Yeah, so this is, I was trying to think, you stay at my place a lot.
I've never stayed at your place. This is what it must feel like to stay at your place.
It feels a little bit uncomfortable.
Yeah, yeah. I have invited you to my homes. You're not interested because they're not fancy enough.
No, it's not that. I like to be able to call someone and yell, where is my fucking breakfast?
And I can't do that when I stay at friends' places.
Yeah, I can bring you breakfast. We can do that. I can handle that. I can make some nice eggs.
But you know what we're here to do?
We're here to talk about your new book.
All right.
Right?
Yeah.
You've written a whole bunch of books, and we met through your first book before.
How did you come to this subject?
Because this has been something that's happening over the past couple of years since we've had a relationship.
And when did you go from?
I'm worried about raising my two sons to the bigger concern about young men in general.
So, like, I relate to this.
As you get a bit older, you start thinking about, like, how can you use your platform?
to talk about issues. Other people aren't talking about or recognizing enough and how can you have
maybe even a bit of a positive impact. And the data was just so overwhelming. And it was also
a dangerous thing to talk about. It's gotten less dangerous to talk about it. But five years ago,
if you did anything that kind of resembled advocating for young men or highlighting their problems,
there was a understandable gag reflex that you were one of those people. And that is the people who
initially filled this void, to the far rights credit, they recognized.
the problem earlier than anybody, but their answer was to take non-whites and women back to the 50s.
They blamed special interest groups for the dissent and troubles of men. And so there was a
really understandable gag reflex. But what I saw was so striking, you know, you go into a morgue,
and five young people have died by suicide, four men. There's several million men now in America
that are neither employed in education or in training. And some men now, a decent number of men in their
20 spend less time outside than prison inmates because they've become so addicted to their phones.
So I saw an opportunity to talk about this stuff. I've been talking about it for five, six
years, and I wanted to take a more methodical approach to it. I relate to these young men who are
struggling. I think thereby the grace of God go I. I don't, I wasn't a remarkable young man.

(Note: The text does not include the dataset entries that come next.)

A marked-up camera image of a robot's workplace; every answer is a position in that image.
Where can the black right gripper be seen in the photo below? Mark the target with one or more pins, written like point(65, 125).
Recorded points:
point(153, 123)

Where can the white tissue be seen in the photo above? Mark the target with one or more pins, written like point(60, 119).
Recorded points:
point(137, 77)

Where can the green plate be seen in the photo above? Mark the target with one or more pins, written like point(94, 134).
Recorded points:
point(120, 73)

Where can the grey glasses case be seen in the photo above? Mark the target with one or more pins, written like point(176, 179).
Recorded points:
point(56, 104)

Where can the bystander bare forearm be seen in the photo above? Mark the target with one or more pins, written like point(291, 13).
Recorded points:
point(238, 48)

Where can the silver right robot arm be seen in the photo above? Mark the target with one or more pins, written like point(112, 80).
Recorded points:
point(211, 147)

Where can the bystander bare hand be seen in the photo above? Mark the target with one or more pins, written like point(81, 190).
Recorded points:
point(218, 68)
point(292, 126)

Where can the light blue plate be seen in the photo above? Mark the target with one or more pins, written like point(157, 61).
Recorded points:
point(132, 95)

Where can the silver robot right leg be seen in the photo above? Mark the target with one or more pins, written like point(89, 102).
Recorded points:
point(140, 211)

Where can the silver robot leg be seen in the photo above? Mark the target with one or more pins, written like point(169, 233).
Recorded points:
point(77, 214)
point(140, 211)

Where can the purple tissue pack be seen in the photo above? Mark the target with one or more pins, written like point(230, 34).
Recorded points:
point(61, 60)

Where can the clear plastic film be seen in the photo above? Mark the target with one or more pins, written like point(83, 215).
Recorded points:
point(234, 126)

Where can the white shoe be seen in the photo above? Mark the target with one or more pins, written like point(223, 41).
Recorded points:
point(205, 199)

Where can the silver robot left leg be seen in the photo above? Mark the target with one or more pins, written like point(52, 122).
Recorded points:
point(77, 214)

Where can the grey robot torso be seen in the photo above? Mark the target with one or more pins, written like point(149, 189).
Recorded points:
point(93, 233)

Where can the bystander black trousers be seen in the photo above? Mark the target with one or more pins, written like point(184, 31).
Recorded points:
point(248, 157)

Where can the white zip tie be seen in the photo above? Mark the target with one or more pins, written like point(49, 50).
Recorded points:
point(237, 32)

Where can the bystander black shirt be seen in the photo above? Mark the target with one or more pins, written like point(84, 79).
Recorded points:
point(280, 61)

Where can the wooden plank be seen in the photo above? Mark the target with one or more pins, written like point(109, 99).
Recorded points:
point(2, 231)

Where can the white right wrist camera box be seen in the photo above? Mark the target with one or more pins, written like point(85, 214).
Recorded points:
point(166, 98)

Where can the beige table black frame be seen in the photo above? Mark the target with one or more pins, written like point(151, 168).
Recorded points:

I didn't have a ton of economic or romantic opportunities, so I just sort of relate to it on a
personal level raised by a single mother. And I saw an opportunity and the opportunity I think
is the following or the need.
I think every young person needs a code
to help them sort through
and navigate the thousands of decisions
they make every day.
And you can get your code from religion,
from your parents,
from the military, from your patriotism.
There's a lot of places to get a code.
But I think a lot of young men lack that.
They lack a real basis of principles
for making decisions.
And I think that masculinity can serve as a code
when it's described in an aspirational, updated way.
And also, I think it's,
easy for a lot of us to lean into those attributes that we feel naturally that can be channeled
in very positive ways. Right. But was there a thing that you notice? I mean, these are all statistics,
but I think it must be something more personal, correct? Well, I have boys, right? And you have boys.
I do. Three. And you just kind of see what's going on. If my 15-year-old has a party,
the boys are kind of dopey. They're nice, but they're dopey. They can't even make eye contact.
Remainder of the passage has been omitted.